#### [TO DO]
In the listing below, find the line with "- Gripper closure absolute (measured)" and the line with "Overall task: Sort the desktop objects", then return them and every line between them exactly, minus the pictures.

══ GIVEN INFORMATION

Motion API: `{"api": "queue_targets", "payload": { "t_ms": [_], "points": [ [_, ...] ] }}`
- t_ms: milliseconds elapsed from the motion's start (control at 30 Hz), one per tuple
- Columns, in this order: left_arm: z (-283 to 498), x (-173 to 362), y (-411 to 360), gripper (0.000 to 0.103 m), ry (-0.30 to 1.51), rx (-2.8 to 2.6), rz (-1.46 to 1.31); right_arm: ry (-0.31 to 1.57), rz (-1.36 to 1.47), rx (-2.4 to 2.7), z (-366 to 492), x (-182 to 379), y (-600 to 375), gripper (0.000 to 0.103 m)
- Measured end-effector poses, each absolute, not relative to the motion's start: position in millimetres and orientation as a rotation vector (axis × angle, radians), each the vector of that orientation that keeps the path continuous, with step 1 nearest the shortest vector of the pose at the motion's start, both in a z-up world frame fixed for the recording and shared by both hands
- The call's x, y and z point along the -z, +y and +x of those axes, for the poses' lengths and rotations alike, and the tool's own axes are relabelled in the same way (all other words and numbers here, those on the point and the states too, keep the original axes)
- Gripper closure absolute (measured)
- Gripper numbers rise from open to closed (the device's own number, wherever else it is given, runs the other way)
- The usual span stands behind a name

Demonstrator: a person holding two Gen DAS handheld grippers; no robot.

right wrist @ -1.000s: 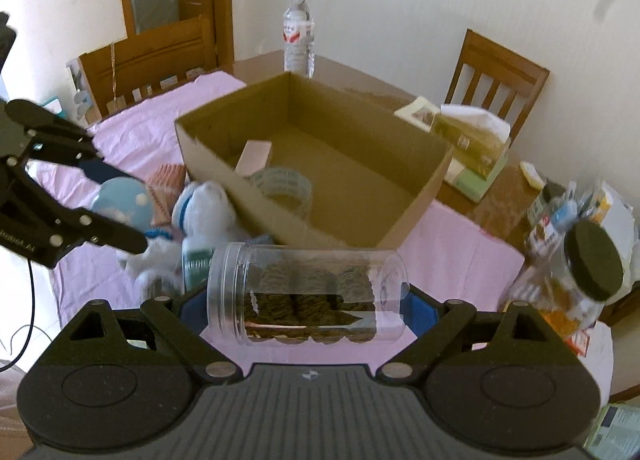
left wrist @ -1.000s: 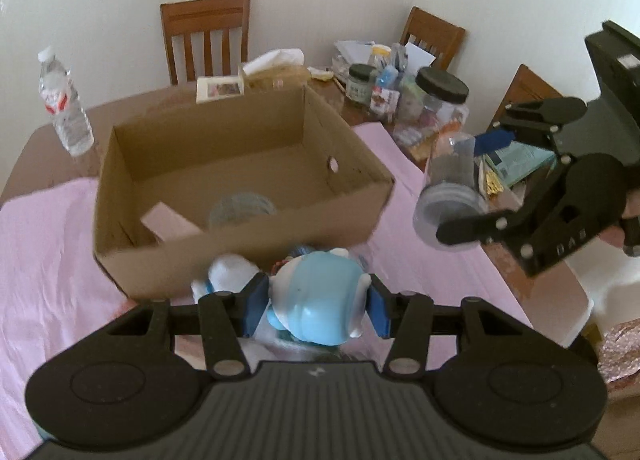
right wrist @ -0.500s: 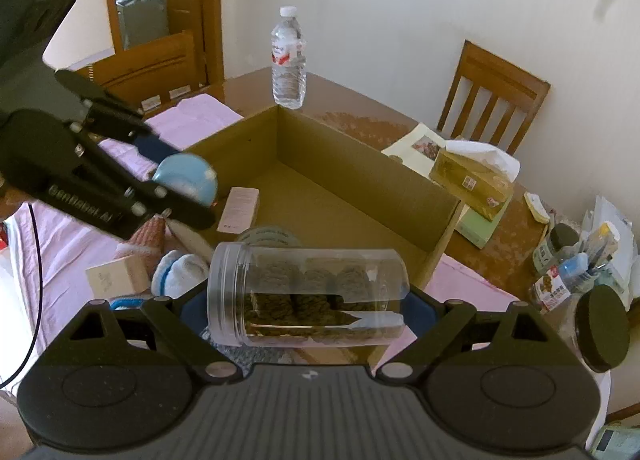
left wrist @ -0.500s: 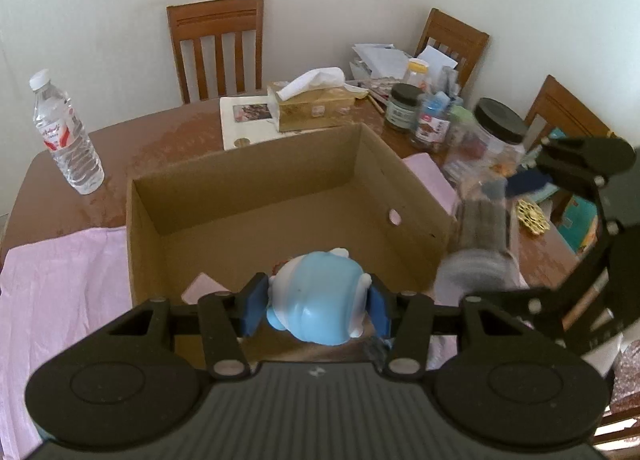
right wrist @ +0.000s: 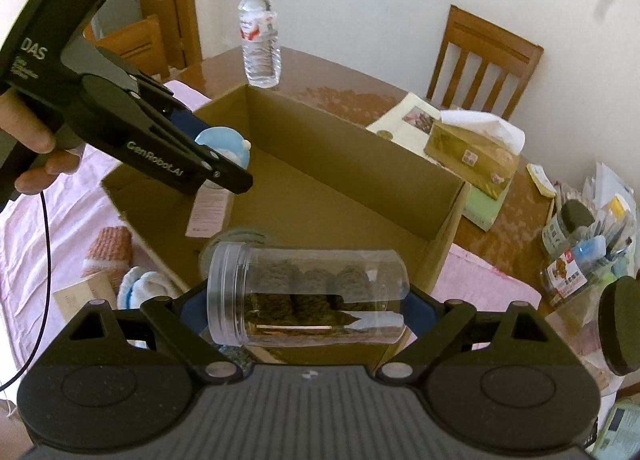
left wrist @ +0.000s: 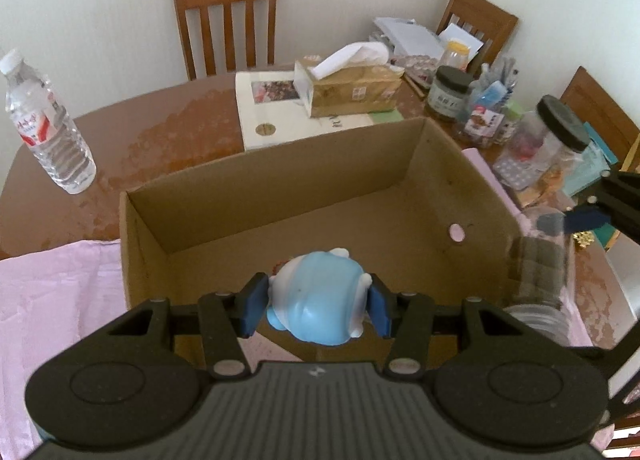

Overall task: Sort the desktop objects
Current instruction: 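Carry the blue toy and cookie jar into the cardboard box and release both, then withdraw both tools from the cardboard box toward the remaining items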

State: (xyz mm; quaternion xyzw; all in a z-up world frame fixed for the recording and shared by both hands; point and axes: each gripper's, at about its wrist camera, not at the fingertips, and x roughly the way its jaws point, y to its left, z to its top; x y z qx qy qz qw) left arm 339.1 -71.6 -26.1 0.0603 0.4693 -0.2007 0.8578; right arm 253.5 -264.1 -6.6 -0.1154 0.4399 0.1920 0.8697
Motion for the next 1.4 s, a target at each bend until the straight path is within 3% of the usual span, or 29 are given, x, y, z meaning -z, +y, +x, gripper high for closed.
{"api": "queue_targets", "payload": {
  "t_ms": [100,133,167,233,267,667,933,1400],
  "points": [
    [348,33,-70,0.05,0.987,0.404,0.13,0.928,-0.239,-0.387,260,11,-264,0.007],
    [351,35,-70,0.043,0.993,0.399,0.129,0.927,-0.242,-0.379,261,12,-263,0.006],
    [354,36,-70,0.03,0.998,0.395,0.126,0.924,-0.243,-0.374,262,12,-263,0.003],
    [356,34,-68,0.017,0.971,0.389,0.118,0.905,-0.236,-0.372,261,9,-264,0.0],
    [356,33,-68,0.015,0.955,0.385,0.122,0.894,-0.232,-0.373,260,7,-264,0.0],
    [342,14,-64,0.01,0.898,0.383,0.105,0.825,-0.229,-0.37,239,-11,-263,0.0],
    [300,-2,-67,0.008,0.812,0.37,0.177,0.763,-0.229,-0.391,208,-28,-265,0.0],
    [218,-10,-56,0.008,0.839,0.336,0.084,0.712,-0.23,-0.451,144,-37,-273,0.0]
  ]
}}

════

#### [EXERCISE RESULT]
- Gripper closure absolute (measured)
- Gripper numbers rise from open to closed (the device's own number, wherever else it is given, runs the other way)
- The usual span stands behind a name

Demonstrator: a person holding two Gen DAS handheld grippers; no robot.

right wrist @ -1.000s: 
left wrist @ -1.000s: 
right wrist @ -0.500s: 
left wrist @ -0.500s: 
right wrist @ +0.000s: 
left wrist @ +0.000s: 

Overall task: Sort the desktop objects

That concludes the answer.